— What you will do —
Repeat the data exactly as it stands.

Source data below:

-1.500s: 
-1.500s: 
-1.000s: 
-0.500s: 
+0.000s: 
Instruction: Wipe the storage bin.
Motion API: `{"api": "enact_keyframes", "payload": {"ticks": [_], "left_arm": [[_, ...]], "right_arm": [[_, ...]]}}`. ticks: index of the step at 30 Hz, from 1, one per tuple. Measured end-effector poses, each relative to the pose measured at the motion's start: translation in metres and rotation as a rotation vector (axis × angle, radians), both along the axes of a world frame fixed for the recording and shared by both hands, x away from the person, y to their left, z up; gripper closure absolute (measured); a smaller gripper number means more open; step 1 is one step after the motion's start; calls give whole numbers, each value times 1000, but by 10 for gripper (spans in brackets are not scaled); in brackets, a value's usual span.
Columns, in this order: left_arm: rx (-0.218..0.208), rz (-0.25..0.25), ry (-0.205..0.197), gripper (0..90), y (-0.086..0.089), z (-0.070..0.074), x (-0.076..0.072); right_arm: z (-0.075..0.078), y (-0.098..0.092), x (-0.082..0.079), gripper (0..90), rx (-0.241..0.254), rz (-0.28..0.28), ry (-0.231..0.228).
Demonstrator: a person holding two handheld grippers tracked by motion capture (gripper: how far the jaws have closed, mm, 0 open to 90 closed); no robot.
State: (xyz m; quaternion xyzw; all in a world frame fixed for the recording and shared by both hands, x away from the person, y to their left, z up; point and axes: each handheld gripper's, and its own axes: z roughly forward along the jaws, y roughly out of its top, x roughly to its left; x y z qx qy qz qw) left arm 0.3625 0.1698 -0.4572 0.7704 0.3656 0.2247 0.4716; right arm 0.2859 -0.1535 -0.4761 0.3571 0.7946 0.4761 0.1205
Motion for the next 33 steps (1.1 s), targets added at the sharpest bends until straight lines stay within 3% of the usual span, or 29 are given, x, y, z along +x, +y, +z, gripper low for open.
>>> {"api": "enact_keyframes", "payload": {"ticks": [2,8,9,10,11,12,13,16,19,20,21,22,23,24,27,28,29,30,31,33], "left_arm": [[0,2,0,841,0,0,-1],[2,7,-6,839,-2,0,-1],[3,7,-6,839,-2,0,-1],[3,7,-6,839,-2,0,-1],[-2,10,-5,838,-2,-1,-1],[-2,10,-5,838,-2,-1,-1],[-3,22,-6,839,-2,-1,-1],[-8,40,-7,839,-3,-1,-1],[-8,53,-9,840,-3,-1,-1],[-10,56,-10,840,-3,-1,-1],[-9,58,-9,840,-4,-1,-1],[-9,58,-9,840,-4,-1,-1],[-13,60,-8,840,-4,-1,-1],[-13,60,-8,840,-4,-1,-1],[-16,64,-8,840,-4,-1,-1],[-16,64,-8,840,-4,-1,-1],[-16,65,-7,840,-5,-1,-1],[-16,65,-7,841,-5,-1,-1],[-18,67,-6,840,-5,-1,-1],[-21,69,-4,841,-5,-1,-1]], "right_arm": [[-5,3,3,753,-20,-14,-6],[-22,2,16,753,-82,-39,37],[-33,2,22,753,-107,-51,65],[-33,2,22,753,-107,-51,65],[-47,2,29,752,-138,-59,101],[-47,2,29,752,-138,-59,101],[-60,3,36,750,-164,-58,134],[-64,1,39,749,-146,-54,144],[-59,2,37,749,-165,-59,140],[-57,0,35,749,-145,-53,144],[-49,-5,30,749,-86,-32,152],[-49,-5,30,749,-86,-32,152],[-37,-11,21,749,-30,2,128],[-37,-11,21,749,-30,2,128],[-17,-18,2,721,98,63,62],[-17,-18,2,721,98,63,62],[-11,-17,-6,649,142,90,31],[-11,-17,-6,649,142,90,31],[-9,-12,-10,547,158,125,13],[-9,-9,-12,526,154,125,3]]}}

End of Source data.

— Task answer —
-1.500s: 
-1.500s: 
-1.000s: 
-0.500s: 
+0.000s: 
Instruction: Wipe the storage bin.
Motion API: `{"api": "enact_keyframes", "payload": {"ticks": [_], "left_arm": [[_, ...]], "right_arm": [[_, ...]]}}`. ticks: index of the step at 30 Hz, from 1, one per tuple. Measured end-effector poses, each relative to the pose measured at the motion's start: translation in metres and rotation as a rotation vector (axis × angle, radians), both along the axes of a world frame fixed for the recording and shared by both hands, x away from the person, y to their left, z up; gripper closure absolute (measured); a smaller gripper number means more open; step 1 is one step after the motion's start; calls give whole numbers, each value times 1000, but by 10 for gripper (spans in brackets are not scaled); in brackets, a value's usual span.
Columns, in this order: left_arm: rx (-0.218..0.208), rz (-0.25..0.25), ry (-0.205..0.197), gripper (0..90), y (-0.086..0.089), z (-0.070..0.074), x (-0.076..0.072); right_arm: z (-0.075..0.078), y (-0.098..0.092), x (-0.082..0.079), gripper (0..90), rx (-0.241..0.254), rz (-0.28..0.28), ry (-0.231..0.228).
Demonstrator: a person holding two handheld grippers tracked by motion capture (gripper: how far the jaws have closed, mm, 0 open to 90 closed); no robot.
State: (xyz m; quaternion xyzw; all in a world frame fixed for the recording and shared by both hands, x away from the person, y to their left, z up; point and axes: each handheld gripper's, and its own axes: z roughly forward along the jaws, y roughly out of its top, x roughly to its left; x y z qx qy qz qw) left arm 0.3625 0.1698 -0.4572 0.7704 0.3656 0.2247 0.4716; right arm 0.2859 -0.1535 -0.4761 0.3571 0.7946 0.4761 0.1205
Motion for the next 33 steps (1.1 s), targets added at the sharpest bends until straight lines stay within 3% of the usual span, or 29 are given, x, y, z along +x, +y, +z, gripper low for open.
>>> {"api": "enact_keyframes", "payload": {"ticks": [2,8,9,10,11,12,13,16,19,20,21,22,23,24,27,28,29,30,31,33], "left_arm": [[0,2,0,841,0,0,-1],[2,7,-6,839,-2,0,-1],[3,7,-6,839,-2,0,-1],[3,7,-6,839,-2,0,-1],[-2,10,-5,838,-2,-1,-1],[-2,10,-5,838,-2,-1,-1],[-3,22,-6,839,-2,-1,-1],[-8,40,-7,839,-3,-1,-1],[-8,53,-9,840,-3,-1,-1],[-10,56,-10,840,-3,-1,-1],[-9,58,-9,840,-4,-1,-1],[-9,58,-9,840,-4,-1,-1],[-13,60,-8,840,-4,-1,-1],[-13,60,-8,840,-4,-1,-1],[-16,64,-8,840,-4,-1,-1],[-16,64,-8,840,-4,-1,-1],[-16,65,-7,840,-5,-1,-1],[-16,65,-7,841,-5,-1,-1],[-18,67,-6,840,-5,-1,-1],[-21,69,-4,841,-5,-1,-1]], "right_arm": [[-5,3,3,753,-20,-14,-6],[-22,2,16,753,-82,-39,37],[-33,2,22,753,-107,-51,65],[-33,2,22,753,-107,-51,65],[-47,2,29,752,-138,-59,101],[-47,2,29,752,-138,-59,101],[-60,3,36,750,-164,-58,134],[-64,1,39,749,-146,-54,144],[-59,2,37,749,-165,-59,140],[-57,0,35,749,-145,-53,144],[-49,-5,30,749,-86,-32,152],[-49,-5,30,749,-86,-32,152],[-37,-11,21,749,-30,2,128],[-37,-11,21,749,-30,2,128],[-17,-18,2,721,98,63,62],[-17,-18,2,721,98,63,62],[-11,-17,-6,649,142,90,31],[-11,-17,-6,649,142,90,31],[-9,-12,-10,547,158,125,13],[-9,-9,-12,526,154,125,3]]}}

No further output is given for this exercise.